Information shown =>
*****

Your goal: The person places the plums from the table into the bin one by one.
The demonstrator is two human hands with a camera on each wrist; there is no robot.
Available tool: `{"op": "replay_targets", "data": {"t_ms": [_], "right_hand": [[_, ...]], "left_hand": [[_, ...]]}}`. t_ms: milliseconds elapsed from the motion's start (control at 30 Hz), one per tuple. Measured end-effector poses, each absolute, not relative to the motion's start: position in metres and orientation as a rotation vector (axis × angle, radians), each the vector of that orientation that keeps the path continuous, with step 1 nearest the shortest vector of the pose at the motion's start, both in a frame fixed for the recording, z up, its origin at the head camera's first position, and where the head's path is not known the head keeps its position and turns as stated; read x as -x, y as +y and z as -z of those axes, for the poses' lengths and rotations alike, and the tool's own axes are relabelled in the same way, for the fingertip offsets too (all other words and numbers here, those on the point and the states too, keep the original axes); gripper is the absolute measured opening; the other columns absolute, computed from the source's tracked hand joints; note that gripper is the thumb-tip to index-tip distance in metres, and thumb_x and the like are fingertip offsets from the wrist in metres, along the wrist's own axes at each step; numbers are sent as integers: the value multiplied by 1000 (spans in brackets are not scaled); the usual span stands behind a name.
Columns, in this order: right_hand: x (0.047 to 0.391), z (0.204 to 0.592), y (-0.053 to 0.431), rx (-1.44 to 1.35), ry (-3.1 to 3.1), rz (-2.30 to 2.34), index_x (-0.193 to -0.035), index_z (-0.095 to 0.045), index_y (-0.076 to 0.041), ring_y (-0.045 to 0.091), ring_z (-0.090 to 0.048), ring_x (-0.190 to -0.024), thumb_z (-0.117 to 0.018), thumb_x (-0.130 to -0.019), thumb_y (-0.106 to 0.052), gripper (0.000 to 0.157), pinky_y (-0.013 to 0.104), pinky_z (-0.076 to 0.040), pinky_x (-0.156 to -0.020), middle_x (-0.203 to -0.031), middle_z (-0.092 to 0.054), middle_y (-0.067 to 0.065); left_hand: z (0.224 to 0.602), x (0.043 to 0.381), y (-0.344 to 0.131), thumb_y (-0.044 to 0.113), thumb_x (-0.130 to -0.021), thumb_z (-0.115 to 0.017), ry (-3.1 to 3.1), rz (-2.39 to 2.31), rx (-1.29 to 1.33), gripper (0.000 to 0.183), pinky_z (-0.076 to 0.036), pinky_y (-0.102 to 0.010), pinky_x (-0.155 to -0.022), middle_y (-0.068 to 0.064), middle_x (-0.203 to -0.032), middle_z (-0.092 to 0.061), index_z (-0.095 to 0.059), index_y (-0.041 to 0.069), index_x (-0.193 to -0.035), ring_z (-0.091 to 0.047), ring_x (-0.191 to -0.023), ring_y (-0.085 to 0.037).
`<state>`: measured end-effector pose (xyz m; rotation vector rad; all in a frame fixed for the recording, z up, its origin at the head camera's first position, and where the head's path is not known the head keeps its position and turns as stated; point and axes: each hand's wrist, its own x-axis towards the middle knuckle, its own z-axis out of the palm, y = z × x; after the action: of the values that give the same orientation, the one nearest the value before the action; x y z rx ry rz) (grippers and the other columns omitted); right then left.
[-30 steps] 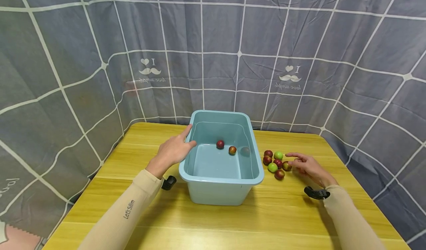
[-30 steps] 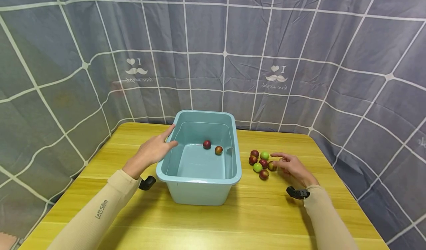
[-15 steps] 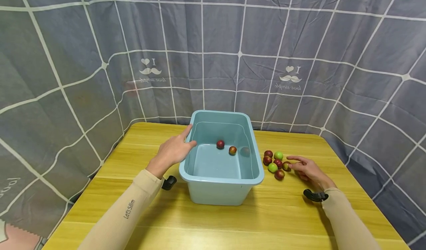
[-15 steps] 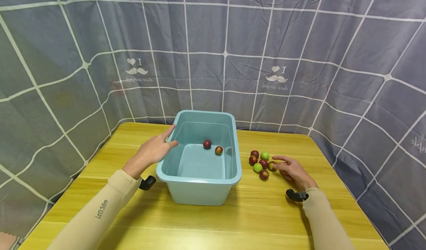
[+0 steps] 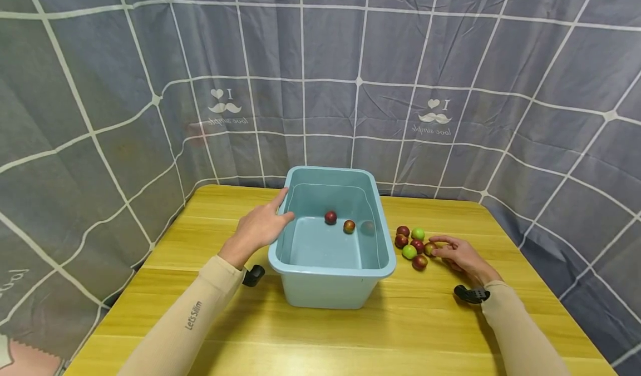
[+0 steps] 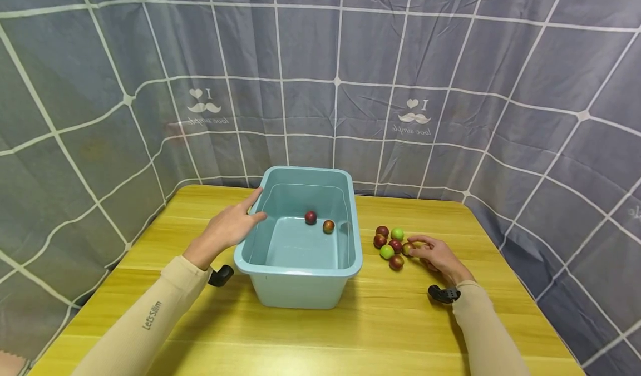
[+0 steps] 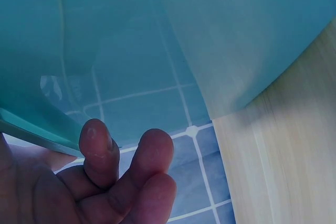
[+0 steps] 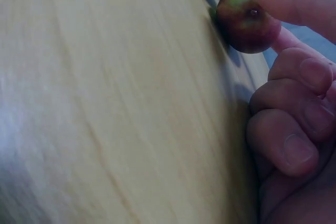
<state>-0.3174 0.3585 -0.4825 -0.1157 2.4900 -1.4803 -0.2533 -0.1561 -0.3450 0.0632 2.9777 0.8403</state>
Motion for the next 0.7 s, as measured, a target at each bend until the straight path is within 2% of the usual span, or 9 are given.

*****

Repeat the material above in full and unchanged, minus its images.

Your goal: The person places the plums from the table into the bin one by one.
The demonstrator is two human hands with a camera on each wrist; there is no robot.
Available tool: `{"op": "replay_targets", "data": {"t_ms": [_], "right_hand": [[_, ...]], "left_hand": [[_, ...]]}}`. t_ms: milliseconds elapsed from the motion's start (control at 30 Hz), one per tuple. Measured end-effector poses, each absolute, not relative to the motion's start: position in metres and orientation as a rotation vector (axis × angle, radians), each the vector of that orientation that keeps the path continuous, with step 1 nearest the shortest vector of the pose at the motion's start, both in a frame fixed for the recording, z up, its origin at the head camera's first position, and where the head's path is not known the head keeps its position and turns as stated; read x as -x, y as +y and z as -z of those axes, for the poses' lengths and rotations alike, and the tool's own axes are relabelled in the same way, for the fingertip offsets too (all other words and numbers here, those on the point and the states too, keep the original axes); gripper is the absolute measured opening; the other columns absolute, computed from the source's tracked hand joints; note that gripper is the thumb-tip to index-tip distance in metres, and thumb_x and the like are fingertip offsets from the wrist in metres, along the wrist's own axes at each step; numbers are sent as integers: the value multiplied by 1000 (spans in brackets are not scaled); the usual span stands behind a name.
Columns, in this order: right_hand: x (0.047 to 0.391), z (0.204 to 0.592), y (-0.053 to 0.431), rx (-1.44 to 1.35), ry (-3.1 to 3.1), rz (-2.30 to 2.34), index_x (-0.193 to -0.035), index_z (-0.095 to 0.045), index_y (-0.076 to 0.041), ring_y (-0.045 to 0.091), ring_z (-0.090 to 0.048), ring_x (-0.190 to -0.024), thumb_z (-0.117 to 0.018), thumb_x (-0.130 to -0.019), thumb_y (-0.106 to 0.052), gripper (0.000 to 0.157), pinky_y (-0.013 to 0.104), pinky_z (-0.076 to 0.040), pinky_x (-0.156 to -0.020), middle_x (-0.203 to -0.031), middle_z (-0.092 to 0.054), middle_y (-0.067 to 0.065); left_hand: z (0.224 to 0.602), x (0.043 to 0.381), y (-0.344 to 0.131), thumb_y (-0.044 to 0.113), thumb_x (-0.130 to -0.021), thumb_z (-0.115 to 0.017), ry (-3.1 to 3.1), rz (-2.39 to 2.31), rx (-1.29 to 1.33), gripper (0.000 to 0.183), pinky_z (-0.076 to 0.036), pinky_y (-0.102 to 0.010), pinky_x (-0.155 to -0.022), middle_y (-0.068 to 0.064), middle_x (-0.203 to -0.032), middle_z (-0.092 to 0.061), index_z (-0.095 to 0.059), index_y (-0.041 to 0.069), index_x (-0.193 to -0.035), ring_z (-0.091 to 0.047), ring_x (-0.191 to -0.023), ring_y (-0.085 to 0.037).
`<state>`: measured end-effector pose (xyz m; rotation vector rad; all in a frame fixed for the recording, z up, its origin at the head camera's first position, and where the head's path is not known the head keeps its position and turns as stated; point and axes: each hand's wrist, its own x-axis towards the middle knuckle, its own z-axis out of the palm, y = z × x; after the action: of the values that give the same orientation, the one nearest the value before the action; x y z rx ry rz) (grippers and the other columns omitted); right then left.
[-30 steps] 
[-30 steps] 
[-15 steps] 
[-15 steps] 
[+0 steps] 
[+0 steps] 
[+0 steps] 
[+0 steps] 
<state>-0.3174 0.3585 -0.4825 -0.1157 2.4900 -1.4803 -0.2533 -0.1561 -0.3450 0.0632 2.9777 0.8403</state>
Motion for the next 0.7 s, as measured, a target at each bend until the straight path is within 2% of the usual span, or 9 are given.

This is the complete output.